● **PROVIDED DATA**:
= = = = =
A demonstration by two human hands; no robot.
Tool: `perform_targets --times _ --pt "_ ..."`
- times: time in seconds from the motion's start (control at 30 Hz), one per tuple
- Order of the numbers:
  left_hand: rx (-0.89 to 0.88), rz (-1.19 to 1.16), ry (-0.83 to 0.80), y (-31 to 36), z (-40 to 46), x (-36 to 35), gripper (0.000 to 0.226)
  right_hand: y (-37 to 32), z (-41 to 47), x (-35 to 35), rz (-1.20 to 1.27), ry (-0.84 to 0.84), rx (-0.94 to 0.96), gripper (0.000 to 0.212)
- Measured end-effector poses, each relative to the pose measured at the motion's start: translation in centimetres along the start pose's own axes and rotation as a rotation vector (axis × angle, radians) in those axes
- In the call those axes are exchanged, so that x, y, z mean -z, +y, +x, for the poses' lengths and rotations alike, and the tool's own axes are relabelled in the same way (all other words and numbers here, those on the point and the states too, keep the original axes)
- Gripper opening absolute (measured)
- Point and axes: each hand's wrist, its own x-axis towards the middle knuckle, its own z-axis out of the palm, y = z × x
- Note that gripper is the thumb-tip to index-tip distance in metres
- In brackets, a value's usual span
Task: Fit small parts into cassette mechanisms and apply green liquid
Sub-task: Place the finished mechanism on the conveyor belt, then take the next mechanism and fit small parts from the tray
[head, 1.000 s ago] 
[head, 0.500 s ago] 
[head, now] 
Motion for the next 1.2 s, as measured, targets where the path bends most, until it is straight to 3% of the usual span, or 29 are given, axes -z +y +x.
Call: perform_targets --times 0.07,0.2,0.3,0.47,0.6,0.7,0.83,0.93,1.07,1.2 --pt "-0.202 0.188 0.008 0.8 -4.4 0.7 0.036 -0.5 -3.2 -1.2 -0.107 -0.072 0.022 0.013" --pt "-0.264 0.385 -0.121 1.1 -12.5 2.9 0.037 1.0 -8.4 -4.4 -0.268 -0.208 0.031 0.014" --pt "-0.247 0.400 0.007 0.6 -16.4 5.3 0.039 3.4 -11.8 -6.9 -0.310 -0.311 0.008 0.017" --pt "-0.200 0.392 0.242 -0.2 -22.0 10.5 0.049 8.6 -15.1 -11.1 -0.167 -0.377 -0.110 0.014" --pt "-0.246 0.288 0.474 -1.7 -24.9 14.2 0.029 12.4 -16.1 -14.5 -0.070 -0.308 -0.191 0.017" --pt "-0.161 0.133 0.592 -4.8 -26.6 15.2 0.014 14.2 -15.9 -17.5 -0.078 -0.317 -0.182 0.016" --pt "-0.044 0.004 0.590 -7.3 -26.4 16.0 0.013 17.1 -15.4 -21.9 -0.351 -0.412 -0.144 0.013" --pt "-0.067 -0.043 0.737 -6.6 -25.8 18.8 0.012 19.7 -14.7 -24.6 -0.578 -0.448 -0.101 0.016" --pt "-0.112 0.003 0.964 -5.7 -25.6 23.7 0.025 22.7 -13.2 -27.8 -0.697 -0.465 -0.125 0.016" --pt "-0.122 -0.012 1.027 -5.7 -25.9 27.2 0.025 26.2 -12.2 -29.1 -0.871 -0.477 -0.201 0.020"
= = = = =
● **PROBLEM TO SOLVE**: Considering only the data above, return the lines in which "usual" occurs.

● **SOLUTION TO THIS TASK**:
- In brackets, a value's usual span
Motion for the next 1.2 s, as measured, targets where the path bends most, until it is straight to 3% of the usual span, or 29 are given, axes -z +y +x.

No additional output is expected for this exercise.